会昌四年即公元844年八月十一(辛卯),镇、魏二道上奏,说昭义(泽潞)下辖的邢、洺、磁三州全都归降。几天后,昭义大将郭谊等人就杀了昭义留后刘稹全家,将刘稹的首级函寄给朝廷,然后向忠武节度使王宰投降。


八月十五(乙未),王宰的奏折抵达朝廷。次日,宰相入宫庆贺。李德裕奏称:“现在不必再设置邢、洺、磁的留后,只要派卢弘止(即卢钧)去宣尉这三州及成德和魏博两道就行了。”唐武宗李炎说:“郭谊应当如何处置?”李德裕说:“刘稹不过是个呆小子罢了。举兵抗拒朝命的主意都是郭谊出的。当势孤力屈时,他又出卖刘稹以求封赏。这样的人不予诛杀,何以惩罚恶人!应当趁诸军还在昭义境内,连同郭谊他们全都杀了!”唐武宗说:“朕的意思也是如此。”于是下诏让石雄率领七千人进入潞州,以对应流传的歌谣(说石雄必灭刘氏)。判度支杜忭觉得军粮的运输不继,所以应当赦免郭谊他们。唐武宗盯着他看了一阵,没有回答。李德裕说:“今年春季时,泽潞尚未平定,太原又发生动乱。
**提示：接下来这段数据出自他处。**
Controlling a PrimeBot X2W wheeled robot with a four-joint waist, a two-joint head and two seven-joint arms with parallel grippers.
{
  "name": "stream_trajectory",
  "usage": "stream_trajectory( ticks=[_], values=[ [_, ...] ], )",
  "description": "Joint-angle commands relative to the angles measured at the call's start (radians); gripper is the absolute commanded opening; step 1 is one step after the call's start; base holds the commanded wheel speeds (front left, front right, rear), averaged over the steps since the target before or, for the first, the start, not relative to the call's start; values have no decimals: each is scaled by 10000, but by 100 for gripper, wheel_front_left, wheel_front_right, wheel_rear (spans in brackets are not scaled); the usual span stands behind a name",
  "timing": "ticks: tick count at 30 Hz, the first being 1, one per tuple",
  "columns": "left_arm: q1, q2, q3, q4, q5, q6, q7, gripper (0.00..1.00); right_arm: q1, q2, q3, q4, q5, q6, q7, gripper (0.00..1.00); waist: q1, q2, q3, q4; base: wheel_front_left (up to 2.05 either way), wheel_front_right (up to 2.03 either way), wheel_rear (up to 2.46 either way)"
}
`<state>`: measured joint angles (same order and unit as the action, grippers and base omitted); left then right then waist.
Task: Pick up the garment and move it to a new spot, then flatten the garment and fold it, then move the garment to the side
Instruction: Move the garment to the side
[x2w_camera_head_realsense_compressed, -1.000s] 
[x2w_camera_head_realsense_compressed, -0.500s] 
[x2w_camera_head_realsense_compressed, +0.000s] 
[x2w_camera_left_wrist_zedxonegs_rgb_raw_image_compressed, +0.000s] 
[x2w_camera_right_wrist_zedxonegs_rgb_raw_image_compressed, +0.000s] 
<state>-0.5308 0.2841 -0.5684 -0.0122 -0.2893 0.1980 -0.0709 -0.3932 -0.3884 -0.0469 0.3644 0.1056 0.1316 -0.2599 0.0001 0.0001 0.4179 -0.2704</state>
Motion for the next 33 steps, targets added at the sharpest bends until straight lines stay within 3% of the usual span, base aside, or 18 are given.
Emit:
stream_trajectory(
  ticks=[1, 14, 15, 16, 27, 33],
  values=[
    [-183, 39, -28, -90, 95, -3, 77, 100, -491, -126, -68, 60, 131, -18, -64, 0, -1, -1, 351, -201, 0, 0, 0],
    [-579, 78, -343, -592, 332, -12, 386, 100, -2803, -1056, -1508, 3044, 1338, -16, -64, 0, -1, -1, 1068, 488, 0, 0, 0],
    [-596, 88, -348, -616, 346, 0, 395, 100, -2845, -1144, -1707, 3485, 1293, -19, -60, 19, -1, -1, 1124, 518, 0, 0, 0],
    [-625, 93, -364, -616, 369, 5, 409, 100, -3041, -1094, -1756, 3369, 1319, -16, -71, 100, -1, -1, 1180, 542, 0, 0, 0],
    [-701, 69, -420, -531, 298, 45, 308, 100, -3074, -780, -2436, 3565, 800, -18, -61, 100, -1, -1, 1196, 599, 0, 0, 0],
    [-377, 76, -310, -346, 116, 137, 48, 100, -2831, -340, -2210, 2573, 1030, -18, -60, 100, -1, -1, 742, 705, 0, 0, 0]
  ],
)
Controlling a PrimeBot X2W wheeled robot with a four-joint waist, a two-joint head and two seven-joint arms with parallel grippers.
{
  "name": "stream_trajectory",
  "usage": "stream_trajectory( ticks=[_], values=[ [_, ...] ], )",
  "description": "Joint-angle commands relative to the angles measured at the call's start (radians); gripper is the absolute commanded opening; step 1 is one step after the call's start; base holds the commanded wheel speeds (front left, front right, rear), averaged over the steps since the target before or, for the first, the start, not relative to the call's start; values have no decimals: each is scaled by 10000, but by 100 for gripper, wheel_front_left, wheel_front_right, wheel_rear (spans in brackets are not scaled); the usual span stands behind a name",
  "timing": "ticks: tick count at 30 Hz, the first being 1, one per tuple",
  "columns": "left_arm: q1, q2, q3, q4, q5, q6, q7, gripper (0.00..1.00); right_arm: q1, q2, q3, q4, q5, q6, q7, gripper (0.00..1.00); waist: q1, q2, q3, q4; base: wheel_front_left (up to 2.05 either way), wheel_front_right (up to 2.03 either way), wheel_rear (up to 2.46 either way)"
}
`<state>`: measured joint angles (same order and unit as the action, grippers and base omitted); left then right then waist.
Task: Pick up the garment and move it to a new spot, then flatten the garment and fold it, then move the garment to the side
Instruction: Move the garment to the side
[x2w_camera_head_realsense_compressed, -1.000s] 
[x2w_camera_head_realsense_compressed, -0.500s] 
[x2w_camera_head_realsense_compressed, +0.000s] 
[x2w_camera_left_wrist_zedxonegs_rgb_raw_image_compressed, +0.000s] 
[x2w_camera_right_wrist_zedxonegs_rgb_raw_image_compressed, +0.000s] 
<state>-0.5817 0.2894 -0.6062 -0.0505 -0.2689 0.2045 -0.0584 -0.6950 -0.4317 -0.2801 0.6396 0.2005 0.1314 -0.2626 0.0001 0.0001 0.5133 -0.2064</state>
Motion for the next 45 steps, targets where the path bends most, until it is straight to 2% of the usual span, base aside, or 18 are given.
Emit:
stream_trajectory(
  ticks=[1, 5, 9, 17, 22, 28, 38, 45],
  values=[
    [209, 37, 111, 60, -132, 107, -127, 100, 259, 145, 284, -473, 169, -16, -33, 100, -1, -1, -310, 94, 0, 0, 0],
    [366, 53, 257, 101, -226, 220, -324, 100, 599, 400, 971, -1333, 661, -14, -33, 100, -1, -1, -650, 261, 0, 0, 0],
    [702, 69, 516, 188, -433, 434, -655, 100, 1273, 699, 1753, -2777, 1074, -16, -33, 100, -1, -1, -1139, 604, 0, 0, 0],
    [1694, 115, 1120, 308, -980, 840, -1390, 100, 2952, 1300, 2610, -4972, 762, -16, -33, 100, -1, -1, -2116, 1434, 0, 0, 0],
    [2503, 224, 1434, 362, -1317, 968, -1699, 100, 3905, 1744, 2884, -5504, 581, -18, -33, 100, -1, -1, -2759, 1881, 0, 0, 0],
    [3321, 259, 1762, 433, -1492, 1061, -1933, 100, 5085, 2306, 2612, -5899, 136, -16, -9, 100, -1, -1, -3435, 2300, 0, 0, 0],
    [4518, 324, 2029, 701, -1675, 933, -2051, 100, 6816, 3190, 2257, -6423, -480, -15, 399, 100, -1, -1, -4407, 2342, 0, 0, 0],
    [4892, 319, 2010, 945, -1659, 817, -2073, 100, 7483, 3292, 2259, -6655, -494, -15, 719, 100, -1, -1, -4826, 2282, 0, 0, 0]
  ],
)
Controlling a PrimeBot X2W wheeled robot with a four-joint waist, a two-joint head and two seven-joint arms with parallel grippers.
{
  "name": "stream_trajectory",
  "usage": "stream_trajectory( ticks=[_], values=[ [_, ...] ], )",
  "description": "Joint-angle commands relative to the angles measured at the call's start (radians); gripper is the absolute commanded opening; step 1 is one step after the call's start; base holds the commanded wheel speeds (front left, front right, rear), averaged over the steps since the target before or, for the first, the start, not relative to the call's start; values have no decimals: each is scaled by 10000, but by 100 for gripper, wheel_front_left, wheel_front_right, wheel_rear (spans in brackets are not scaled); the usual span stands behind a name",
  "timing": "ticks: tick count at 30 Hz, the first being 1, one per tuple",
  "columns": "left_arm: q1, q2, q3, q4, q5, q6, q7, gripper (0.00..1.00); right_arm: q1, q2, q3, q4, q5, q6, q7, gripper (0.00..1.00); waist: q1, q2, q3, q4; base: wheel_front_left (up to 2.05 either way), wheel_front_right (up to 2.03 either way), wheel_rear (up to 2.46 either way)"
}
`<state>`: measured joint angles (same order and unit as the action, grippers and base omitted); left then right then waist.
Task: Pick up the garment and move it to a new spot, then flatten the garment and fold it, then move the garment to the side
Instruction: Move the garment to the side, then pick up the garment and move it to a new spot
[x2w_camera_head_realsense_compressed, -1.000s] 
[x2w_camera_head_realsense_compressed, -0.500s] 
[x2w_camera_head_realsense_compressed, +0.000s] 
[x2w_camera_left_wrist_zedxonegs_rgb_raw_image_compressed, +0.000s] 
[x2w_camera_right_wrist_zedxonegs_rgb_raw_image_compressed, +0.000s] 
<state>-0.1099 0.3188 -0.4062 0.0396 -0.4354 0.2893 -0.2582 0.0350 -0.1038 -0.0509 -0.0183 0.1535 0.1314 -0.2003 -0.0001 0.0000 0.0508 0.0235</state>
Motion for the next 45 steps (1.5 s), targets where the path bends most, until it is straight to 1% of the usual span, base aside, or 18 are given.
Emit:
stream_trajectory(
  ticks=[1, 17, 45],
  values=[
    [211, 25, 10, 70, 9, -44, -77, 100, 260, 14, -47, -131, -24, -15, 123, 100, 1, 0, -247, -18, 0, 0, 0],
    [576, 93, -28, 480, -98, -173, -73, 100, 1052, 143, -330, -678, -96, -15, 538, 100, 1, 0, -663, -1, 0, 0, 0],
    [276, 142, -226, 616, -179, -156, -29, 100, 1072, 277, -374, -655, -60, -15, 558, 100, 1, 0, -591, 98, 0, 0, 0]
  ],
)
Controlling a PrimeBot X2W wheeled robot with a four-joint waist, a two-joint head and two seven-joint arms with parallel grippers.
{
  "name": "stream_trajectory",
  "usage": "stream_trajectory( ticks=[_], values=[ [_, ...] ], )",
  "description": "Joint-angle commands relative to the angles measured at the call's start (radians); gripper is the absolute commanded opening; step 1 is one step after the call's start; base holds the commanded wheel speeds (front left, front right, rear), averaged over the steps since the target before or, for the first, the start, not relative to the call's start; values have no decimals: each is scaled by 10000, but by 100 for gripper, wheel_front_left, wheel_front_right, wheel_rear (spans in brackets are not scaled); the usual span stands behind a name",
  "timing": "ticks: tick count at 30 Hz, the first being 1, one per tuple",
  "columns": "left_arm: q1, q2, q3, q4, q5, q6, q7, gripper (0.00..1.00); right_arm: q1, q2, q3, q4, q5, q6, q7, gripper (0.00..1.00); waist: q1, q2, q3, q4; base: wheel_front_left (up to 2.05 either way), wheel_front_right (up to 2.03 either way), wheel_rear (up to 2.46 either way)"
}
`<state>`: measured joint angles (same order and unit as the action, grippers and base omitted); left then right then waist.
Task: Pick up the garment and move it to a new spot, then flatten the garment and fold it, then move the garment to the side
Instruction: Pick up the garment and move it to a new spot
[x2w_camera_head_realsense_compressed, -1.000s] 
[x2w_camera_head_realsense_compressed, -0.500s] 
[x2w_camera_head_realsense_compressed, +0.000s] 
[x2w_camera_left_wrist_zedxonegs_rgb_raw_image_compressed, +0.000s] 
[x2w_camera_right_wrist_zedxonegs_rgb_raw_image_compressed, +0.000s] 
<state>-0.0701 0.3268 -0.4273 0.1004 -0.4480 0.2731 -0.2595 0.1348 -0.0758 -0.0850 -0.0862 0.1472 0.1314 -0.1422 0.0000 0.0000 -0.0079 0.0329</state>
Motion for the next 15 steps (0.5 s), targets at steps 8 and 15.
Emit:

要不是陛下的圣断坚定,这二寇如何能够平定!外间的议论都认为若在先朝,早就赦免他们了。”唐武宗说:“爱卿不知道,文宗心里和爱卿意见不一,怎能议到一块!”


八月十八(戊戌),刘稹的首级抵达京师(《旧唐书》说同时还押送大将郭谊等一百五十人进京以及露布捷报)。唐武宗登御安福门受俘,百官在楼前庆贺。唐武宗下诏说:“昭义下属五州(即泽、潞、邢、洺、磁五州)给免税一年,军队经过的边境州县给免今年秋税(《新唐书》作免太原和河阳以及怀、陕、晋、降四州秋税)。昭义自从刘从谏以来,任意增加的赋税,现全部予以蠲免。临时组成的土团全部解散,回家务农。立有战功的诸道将士,将按等级给予奖赏。”


郭谊杀了刘稹后,每天都盼望着朝廷赐给他旌节。后来一直没有音信,他便自言自语道:“朝廷必定要我移任他镇。”于是开始检阅鞍马,治理行装。当他得知石雄将要前来时,吓得大惊失色。石雄到了后,郭谊等人前来参贺。礼仪完毕时,敕使张仲清说:“郭都知的任命告身来日会到。其他诸高班的任命告身在此,请到晚牙(地方长吏通常早晚理政,所以晚上的衙门叫晚衙或晚牙)来受取!”于是让河中士兵环绕着球场和晚牙。郭谊等人来到后,张仲清开始唱名引他们入内,于是包括郭谊在内的桀骜不驯和顽固抗拒官军的昭义将领都被当场拿下,然后绑送京师。


朝廷接着进封魏博节度使、检校尚书右仆射、同平章事何弘敬为庐江郡开国公,食邑二千户;任命成德军节度使王元逵为检校司空、兼太子太师、同平章事,进封太原郡开国公,食邑二千户。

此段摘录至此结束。